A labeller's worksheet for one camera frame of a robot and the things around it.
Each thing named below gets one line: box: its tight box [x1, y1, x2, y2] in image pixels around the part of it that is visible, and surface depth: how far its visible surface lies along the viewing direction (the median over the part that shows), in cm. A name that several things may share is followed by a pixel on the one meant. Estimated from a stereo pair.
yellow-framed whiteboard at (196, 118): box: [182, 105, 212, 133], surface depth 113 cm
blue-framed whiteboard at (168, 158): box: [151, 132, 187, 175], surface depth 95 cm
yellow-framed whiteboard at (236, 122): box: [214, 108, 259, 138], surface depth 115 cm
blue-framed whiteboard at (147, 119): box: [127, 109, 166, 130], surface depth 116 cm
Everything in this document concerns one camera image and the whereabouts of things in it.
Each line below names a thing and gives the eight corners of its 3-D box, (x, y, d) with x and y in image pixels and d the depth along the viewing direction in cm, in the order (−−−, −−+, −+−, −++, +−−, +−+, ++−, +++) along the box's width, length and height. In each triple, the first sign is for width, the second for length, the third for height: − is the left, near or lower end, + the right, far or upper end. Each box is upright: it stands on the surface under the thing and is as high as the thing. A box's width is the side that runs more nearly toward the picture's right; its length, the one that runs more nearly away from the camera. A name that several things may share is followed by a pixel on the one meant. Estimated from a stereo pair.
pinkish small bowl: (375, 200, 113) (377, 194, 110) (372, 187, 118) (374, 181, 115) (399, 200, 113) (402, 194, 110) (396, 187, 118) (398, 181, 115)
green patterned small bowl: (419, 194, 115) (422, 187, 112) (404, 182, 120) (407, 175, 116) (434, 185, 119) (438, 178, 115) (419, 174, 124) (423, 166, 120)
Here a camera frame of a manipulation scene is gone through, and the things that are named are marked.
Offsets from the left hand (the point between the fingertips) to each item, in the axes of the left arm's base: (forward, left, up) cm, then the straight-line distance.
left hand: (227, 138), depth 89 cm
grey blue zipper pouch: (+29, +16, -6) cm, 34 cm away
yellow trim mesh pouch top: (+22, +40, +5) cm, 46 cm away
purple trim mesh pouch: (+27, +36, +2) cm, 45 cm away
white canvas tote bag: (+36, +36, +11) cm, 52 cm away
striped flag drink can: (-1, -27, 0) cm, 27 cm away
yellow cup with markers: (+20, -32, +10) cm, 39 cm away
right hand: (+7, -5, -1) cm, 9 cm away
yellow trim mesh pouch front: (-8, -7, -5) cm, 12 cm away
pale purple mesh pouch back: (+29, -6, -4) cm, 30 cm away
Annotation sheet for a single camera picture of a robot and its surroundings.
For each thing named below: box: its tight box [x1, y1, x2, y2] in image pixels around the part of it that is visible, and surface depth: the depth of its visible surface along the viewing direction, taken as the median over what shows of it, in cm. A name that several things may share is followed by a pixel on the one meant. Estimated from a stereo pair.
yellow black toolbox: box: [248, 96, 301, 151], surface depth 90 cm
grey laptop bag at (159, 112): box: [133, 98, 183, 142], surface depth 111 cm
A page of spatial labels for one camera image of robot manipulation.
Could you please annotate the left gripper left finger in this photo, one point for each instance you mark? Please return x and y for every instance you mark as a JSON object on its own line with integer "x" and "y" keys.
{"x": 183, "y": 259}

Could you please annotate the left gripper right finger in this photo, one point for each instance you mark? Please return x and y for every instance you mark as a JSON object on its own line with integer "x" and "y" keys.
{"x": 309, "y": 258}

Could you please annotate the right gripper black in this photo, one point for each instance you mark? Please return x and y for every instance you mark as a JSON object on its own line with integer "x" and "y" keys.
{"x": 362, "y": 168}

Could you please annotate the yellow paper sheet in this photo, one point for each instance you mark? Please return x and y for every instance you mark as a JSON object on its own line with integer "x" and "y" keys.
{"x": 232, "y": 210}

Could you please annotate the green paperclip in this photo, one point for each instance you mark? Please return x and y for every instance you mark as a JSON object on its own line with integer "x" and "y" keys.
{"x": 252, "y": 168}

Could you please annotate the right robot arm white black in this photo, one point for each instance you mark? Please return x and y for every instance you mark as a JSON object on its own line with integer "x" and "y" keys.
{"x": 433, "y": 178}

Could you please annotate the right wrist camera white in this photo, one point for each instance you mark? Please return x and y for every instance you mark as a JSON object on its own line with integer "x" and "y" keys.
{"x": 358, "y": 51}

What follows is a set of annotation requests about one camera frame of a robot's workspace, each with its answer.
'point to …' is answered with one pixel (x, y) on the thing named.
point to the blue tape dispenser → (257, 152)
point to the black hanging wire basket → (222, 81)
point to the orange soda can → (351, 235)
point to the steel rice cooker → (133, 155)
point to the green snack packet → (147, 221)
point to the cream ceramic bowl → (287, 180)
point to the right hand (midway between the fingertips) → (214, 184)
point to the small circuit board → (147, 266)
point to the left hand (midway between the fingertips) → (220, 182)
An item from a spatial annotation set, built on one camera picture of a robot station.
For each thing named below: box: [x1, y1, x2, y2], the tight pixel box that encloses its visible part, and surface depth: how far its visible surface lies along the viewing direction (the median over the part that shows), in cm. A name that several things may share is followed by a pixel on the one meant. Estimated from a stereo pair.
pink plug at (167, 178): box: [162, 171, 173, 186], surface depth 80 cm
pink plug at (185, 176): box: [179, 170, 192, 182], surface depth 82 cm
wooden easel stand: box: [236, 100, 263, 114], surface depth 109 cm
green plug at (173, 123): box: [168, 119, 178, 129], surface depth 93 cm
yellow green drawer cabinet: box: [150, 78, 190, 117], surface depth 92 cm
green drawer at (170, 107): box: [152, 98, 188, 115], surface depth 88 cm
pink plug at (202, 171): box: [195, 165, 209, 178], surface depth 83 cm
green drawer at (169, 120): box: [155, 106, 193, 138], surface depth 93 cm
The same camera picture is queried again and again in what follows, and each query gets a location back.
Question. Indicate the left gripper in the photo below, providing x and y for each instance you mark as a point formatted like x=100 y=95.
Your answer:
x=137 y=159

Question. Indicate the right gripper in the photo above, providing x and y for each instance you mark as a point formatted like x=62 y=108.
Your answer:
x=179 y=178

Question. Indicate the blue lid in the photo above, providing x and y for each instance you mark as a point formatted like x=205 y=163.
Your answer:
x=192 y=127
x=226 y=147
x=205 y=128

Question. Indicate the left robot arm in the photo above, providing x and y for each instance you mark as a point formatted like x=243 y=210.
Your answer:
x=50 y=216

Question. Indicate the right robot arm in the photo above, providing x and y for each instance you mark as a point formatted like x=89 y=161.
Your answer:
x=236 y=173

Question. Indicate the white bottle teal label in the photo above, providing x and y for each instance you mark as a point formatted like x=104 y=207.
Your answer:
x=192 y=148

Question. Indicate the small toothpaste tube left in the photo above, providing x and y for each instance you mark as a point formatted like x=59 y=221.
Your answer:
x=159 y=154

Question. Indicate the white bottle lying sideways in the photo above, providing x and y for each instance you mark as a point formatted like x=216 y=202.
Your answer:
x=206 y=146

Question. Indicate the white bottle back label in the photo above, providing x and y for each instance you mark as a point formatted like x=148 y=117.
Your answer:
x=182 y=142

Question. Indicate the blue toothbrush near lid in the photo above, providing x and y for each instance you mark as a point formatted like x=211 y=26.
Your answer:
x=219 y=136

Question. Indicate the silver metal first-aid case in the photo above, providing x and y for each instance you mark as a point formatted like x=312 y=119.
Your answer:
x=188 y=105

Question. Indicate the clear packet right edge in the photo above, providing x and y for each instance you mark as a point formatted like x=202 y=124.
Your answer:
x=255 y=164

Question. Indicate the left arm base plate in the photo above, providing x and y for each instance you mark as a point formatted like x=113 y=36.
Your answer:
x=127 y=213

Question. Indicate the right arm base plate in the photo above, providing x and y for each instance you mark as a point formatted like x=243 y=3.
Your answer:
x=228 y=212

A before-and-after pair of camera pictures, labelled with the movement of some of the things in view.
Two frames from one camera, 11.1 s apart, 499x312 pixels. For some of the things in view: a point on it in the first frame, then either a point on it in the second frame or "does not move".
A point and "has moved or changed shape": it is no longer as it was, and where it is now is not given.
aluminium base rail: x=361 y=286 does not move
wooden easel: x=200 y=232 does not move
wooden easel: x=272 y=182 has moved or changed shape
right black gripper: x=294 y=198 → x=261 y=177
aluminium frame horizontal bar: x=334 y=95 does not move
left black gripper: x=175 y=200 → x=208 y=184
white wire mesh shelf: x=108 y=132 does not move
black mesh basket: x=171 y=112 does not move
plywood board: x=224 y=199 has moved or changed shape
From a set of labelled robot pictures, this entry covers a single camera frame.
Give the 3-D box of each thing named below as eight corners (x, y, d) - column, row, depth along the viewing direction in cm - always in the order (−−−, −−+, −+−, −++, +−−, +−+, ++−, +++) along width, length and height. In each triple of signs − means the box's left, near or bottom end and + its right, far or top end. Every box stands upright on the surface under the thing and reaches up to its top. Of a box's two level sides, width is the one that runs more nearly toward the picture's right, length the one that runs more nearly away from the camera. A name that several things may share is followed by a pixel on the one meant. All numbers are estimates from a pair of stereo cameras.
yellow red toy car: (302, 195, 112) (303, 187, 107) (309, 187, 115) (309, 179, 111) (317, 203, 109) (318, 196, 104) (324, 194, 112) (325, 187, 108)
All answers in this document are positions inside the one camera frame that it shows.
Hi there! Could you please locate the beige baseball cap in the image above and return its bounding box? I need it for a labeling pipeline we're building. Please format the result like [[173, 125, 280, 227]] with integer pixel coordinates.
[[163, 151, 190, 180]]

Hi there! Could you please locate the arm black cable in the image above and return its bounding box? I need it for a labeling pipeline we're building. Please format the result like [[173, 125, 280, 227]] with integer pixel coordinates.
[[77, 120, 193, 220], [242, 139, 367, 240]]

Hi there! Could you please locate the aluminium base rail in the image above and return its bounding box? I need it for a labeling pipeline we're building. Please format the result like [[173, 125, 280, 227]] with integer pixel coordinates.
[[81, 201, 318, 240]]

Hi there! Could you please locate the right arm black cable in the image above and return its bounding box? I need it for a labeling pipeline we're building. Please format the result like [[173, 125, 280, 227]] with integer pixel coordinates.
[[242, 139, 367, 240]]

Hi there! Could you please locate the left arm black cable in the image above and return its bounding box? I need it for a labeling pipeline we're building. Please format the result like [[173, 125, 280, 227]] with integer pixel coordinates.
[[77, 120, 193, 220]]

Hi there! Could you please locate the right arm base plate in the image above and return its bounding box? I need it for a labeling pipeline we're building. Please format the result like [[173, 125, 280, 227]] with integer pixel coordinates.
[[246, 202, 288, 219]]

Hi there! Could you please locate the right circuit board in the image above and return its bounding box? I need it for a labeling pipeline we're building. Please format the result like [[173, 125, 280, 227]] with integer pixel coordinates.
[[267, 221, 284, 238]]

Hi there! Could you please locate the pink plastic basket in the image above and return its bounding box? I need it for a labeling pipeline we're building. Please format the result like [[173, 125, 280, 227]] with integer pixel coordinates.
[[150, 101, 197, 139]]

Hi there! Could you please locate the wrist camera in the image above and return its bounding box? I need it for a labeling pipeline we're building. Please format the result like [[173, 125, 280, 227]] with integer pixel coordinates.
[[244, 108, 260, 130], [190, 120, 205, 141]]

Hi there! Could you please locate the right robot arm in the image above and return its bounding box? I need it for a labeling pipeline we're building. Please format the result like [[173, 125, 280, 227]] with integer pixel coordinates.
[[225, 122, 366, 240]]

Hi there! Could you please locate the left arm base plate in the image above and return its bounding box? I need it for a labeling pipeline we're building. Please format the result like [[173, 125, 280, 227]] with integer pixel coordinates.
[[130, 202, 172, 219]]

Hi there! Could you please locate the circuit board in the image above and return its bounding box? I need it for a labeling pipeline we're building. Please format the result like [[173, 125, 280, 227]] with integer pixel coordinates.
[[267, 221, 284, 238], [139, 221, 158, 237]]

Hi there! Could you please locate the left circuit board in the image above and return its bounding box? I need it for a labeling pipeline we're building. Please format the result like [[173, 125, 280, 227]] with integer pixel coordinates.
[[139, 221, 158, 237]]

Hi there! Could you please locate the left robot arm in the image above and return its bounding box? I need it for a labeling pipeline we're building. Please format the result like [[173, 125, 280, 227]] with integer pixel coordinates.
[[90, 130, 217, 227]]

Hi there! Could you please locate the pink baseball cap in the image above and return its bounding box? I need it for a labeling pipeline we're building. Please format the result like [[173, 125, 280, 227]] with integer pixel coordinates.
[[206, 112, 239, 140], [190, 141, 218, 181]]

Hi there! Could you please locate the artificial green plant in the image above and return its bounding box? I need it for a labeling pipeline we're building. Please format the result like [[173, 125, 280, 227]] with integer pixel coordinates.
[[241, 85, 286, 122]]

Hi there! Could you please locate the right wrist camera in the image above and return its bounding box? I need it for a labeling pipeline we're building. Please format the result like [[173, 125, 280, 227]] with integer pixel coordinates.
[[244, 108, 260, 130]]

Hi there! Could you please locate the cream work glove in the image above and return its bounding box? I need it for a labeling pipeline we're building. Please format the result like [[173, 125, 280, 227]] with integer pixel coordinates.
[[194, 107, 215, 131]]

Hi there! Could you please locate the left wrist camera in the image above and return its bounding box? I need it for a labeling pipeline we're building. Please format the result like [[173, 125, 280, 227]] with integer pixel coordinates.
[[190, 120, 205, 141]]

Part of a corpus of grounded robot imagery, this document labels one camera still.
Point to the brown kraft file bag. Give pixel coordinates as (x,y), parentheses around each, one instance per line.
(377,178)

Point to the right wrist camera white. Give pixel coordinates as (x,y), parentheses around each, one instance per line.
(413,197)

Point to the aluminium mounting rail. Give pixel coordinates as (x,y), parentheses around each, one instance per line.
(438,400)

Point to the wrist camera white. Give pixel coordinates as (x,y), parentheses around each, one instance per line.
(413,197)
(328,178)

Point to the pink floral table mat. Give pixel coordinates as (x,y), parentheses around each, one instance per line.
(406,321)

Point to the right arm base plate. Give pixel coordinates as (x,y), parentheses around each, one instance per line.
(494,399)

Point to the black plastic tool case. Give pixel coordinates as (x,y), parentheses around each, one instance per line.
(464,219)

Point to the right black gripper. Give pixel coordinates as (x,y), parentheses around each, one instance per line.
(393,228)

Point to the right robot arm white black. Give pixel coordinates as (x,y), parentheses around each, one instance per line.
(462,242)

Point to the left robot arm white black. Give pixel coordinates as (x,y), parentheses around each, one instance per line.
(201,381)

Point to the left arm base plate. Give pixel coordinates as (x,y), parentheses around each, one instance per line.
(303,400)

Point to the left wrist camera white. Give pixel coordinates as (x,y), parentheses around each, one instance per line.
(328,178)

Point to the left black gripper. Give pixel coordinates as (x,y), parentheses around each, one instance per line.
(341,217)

-------------------------

TASK OBJECTIVE: With the first line of the records as the start and the line holding "Each line below" as the end, please copy exactly those lines and no others.

EXERCISE SOLUTION:
A labeller's worksheet for one camera frame of a robot and the things around it.
Each thing named below gets one line: box: its tight box [x1, y1, x2, y2] in image pixels around the part of it that is visible, and surface depth: how far its visible surface lies along the viewing direction (the median over the part that shows), in cm. A name that several things may share is followed by a pixel on the one meant. Estimated from a stereo pair.
yellow-framed whiteboard at (196, 118): box: [182, 105, 212, 133], surface depth 113 cm
blue-framed whiteboard at (168, 158): box: [151, 132, 187, 175], surface depth 95 cm
yellow-framed whiteboard at (236, 122): box: [214, 108, 259, 138], surface depth 115 cm
blue-framed whiteboard at (147, 119): box: [127, 109, 166, 130], surface depth 116 cm
Everything in this document concerns one camera image and the whereabouts of things in it.
Each line below names a thing and gives the eight corners of its 3-D box, (x, y, d) with x and y in image pixels and d the depth along the viewing direction in cm, in the order (−−−, −−+, −+−, −++, +−−, +−+, ++−, +++) along the box's width, length and height. In each triple, the first sign is for width, the second for length, the third for height: − is the left, near or lower end, + the right, far or upper end. Each box is upright: it stands on the surface under the thing and is as high as the thing. A box's width is the side that runs more nearly toward the picture's right; its length, the one that runs more nearly away from the camera. A name that several things may share is followed by a pixel on the one meant. Estimated from a stereo pair.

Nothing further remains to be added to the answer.